ASSIGNMENT:
Scan the records for lines with the word "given", and copy every such line.

RECORDS SHOWN:
.....
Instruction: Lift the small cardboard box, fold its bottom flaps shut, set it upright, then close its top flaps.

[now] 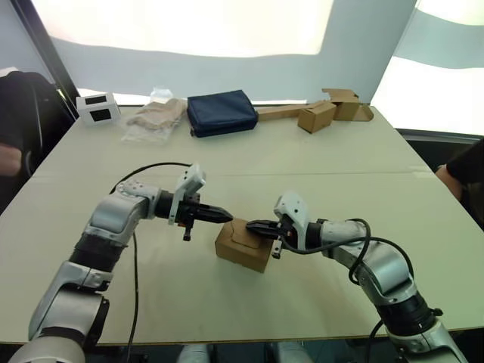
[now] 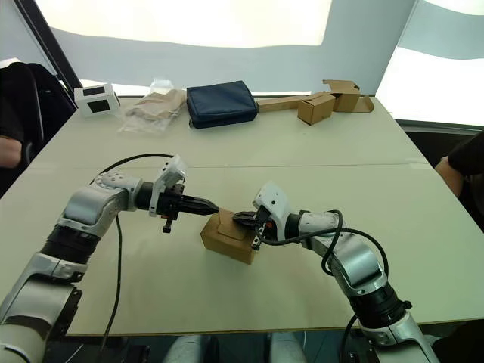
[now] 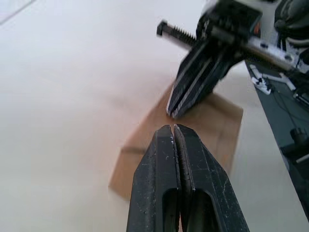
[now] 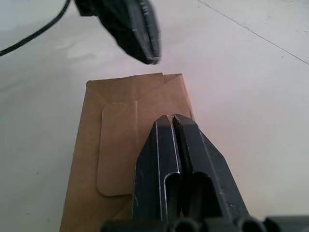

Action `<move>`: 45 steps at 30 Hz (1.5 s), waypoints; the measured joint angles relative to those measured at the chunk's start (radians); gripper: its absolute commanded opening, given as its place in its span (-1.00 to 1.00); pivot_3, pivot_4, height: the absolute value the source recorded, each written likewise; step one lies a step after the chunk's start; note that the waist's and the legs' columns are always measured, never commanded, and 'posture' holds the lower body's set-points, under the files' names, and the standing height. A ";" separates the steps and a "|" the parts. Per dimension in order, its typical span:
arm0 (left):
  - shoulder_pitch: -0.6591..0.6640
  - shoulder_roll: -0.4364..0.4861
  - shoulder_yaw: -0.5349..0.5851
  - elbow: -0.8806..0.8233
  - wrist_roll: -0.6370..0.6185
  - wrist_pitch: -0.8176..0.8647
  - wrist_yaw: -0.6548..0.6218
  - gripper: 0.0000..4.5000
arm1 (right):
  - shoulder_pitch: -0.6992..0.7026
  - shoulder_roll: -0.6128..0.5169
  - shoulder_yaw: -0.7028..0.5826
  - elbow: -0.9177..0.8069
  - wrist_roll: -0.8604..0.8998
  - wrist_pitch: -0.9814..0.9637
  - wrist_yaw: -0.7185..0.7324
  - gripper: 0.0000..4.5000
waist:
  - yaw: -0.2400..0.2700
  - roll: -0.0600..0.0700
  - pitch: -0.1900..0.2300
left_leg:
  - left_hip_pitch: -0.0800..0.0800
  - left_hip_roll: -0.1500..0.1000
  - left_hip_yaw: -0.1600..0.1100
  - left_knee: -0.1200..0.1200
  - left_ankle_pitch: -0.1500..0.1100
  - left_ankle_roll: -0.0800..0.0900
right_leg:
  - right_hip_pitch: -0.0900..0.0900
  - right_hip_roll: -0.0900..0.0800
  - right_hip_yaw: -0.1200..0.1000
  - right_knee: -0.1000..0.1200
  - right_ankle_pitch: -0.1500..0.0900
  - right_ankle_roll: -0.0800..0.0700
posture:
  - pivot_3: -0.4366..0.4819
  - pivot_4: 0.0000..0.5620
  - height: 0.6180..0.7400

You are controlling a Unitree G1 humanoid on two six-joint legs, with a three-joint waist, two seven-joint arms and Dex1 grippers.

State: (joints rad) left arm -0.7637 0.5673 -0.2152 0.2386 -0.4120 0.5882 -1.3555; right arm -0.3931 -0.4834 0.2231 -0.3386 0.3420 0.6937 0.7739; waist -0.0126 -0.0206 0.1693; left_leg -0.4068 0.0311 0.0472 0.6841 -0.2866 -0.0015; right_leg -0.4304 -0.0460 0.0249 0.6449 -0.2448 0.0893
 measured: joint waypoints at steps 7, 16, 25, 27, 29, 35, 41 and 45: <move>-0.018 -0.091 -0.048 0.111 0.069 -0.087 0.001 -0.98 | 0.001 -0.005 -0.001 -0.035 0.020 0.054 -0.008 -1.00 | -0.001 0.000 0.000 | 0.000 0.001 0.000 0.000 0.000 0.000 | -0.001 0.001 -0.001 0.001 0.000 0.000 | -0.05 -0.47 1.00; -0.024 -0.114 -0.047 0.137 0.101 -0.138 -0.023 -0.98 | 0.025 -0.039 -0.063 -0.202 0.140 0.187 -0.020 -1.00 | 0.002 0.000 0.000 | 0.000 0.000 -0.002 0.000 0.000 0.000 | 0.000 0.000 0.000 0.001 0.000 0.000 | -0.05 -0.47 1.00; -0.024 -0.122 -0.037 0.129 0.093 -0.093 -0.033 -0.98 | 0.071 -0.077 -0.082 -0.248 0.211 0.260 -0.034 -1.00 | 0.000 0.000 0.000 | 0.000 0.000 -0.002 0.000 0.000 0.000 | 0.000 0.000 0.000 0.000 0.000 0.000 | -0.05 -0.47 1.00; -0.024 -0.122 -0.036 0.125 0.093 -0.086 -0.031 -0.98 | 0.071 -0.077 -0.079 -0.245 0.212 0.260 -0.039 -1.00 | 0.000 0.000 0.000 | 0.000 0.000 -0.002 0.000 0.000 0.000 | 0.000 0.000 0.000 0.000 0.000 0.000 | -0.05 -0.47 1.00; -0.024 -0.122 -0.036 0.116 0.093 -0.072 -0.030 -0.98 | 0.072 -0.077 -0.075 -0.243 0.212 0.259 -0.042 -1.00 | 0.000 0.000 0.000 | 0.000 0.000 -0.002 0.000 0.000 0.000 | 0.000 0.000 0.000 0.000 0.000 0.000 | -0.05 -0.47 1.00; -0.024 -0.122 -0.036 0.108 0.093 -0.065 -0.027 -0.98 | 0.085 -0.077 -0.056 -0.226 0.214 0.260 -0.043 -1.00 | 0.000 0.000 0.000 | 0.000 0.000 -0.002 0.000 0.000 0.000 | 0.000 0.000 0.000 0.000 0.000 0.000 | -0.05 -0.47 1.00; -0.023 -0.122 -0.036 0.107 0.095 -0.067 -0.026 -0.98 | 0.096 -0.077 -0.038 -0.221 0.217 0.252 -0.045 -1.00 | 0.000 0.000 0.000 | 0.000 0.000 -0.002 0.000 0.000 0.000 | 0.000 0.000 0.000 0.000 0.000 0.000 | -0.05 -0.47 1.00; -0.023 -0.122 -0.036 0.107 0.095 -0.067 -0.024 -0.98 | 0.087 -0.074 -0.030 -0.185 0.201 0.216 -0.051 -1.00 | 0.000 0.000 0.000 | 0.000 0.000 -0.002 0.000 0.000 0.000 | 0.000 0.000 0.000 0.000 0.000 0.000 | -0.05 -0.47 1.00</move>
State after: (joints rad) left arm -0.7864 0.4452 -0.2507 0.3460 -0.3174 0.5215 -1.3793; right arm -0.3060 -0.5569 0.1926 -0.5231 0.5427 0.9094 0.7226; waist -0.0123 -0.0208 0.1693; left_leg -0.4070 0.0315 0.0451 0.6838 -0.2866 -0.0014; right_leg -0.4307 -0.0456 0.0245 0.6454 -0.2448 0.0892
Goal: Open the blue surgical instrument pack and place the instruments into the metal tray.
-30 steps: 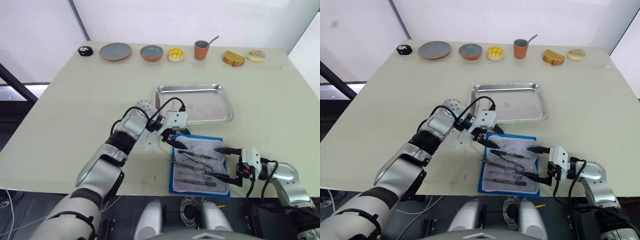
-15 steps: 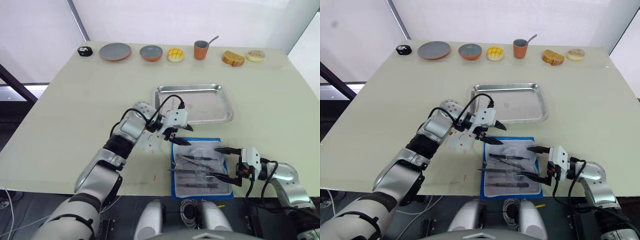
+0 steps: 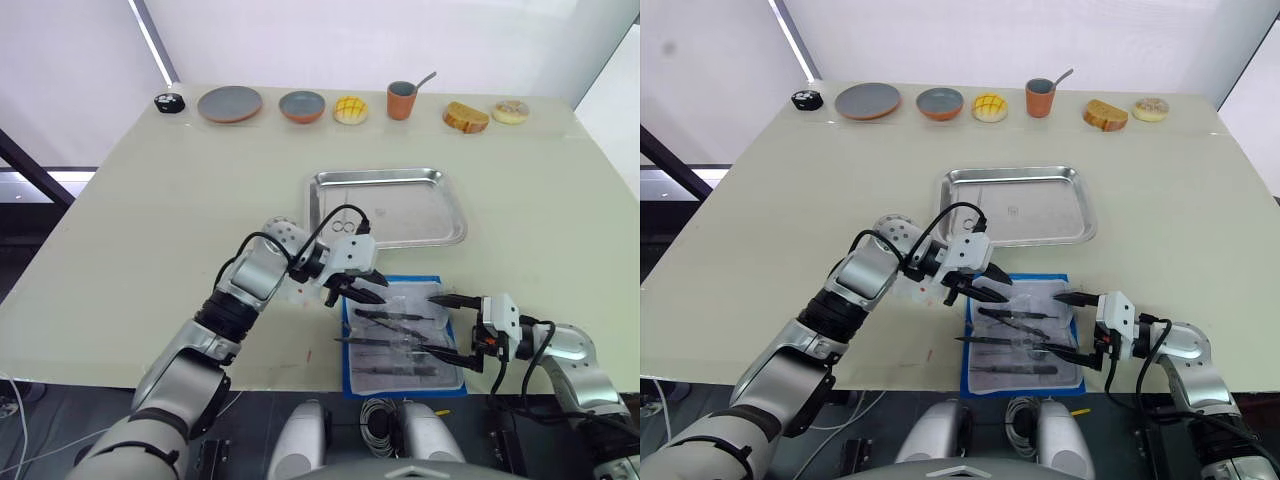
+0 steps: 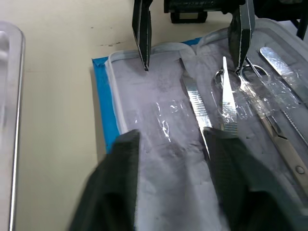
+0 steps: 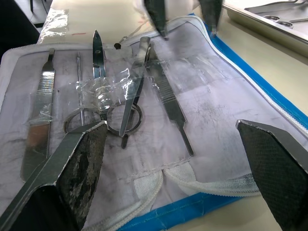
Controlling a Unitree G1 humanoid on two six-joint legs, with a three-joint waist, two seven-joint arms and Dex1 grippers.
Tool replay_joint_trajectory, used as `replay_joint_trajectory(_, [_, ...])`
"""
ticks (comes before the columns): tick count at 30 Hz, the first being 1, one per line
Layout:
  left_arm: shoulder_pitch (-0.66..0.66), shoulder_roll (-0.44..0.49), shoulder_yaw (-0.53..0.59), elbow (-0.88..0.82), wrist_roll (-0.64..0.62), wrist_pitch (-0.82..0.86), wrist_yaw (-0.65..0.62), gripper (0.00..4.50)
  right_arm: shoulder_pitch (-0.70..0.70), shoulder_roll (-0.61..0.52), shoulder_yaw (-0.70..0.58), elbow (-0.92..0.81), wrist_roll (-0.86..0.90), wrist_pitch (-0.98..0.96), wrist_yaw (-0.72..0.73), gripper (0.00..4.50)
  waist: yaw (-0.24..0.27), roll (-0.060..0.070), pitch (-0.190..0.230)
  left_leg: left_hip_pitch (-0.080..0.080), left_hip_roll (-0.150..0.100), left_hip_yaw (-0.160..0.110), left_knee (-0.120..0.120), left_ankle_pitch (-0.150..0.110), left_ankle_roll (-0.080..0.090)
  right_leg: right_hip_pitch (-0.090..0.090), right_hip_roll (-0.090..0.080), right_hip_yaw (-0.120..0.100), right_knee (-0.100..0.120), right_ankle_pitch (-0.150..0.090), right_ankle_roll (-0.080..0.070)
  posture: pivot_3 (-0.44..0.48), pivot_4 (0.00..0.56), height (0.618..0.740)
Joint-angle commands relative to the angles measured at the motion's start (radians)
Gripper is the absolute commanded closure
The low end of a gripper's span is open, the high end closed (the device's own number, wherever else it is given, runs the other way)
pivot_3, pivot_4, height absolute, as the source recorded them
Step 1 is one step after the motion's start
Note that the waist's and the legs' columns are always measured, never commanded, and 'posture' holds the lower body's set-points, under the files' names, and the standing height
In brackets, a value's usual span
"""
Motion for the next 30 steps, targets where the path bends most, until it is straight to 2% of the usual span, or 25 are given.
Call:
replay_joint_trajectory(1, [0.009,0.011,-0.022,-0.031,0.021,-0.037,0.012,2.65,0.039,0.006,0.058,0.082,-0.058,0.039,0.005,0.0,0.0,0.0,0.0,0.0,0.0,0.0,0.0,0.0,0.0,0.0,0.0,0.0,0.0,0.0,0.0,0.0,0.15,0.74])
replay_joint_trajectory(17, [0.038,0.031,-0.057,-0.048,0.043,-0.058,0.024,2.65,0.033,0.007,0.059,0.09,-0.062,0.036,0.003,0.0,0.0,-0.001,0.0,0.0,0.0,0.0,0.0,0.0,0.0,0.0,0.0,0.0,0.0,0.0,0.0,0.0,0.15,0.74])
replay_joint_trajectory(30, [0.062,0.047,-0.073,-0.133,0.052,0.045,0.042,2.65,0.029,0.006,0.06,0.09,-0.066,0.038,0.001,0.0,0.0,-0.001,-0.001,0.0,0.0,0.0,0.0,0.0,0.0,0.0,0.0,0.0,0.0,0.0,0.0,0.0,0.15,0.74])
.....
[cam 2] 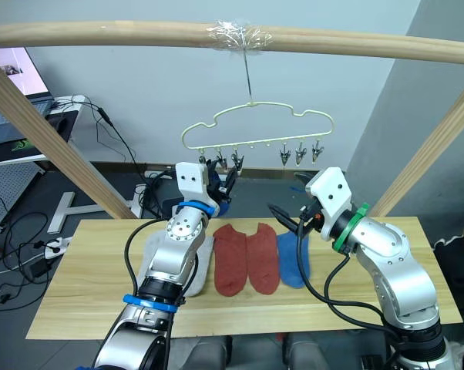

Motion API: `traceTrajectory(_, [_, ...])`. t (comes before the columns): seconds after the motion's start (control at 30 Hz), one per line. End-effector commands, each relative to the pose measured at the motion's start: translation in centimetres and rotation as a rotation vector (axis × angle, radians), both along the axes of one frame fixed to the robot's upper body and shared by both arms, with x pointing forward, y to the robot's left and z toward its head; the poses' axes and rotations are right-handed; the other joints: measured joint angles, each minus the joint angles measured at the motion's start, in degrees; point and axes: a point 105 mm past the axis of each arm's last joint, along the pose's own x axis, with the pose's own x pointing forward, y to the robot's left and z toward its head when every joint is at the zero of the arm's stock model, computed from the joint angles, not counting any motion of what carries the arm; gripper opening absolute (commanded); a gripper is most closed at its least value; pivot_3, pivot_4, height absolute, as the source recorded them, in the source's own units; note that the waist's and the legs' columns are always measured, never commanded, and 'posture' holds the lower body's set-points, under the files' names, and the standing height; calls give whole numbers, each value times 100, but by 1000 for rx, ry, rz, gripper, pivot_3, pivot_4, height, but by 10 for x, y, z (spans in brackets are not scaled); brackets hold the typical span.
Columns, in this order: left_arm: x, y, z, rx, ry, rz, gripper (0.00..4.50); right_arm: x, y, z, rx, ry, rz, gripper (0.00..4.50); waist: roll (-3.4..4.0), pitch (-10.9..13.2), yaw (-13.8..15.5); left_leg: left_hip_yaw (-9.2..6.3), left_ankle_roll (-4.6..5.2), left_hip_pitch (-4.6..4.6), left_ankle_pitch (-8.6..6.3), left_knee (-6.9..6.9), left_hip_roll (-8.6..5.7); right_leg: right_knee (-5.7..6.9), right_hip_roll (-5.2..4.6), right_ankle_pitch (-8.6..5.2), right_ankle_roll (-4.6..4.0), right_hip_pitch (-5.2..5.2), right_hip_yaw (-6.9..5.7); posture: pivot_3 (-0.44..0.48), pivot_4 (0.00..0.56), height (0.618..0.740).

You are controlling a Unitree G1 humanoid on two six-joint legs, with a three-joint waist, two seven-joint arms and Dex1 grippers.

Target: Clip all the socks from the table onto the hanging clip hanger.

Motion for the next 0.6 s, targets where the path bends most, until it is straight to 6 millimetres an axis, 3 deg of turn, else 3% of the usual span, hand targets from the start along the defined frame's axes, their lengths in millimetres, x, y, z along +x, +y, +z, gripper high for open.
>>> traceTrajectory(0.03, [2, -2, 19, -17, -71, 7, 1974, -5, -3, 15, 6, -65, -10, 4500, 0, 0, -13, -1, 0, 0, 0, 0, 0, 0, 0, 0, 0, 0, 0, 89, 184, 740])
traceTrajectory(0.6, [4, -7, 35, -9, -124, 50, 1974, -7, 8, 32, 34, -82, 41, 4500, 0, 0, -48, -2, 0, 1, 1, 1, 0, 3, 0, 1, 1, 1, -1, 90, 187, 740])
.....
RESULT OF THIS EXERCISE:
Action `<move>`: 45 steps at 30 Hz (1.5 s), waypoints; the measured joint angles relative to those measured at the chunk's start (radians); gripper: its absolute commanded opening, given as its place in its span (-1.00 to 1.00); pivot_3, pivot_4, height: the absolute value the source recorded, each written likewise; step one lies a step after the chunk's start; note that the waist's and the legs' columns are always measured, never commanded, and 'posture' holds the lower body's set-points, under the files' names, and the standing height. A ";" separates the steps and a "|" the parts. Per dimension in order, its typical span:
The low end of a gripper's span is open, the high end closed (the device's own number, wherever else it is given, runs the other way)
Motion for the next 30 steps, targets where the path bends most, until it is straight to 2% of the usual span, or 25 are given.

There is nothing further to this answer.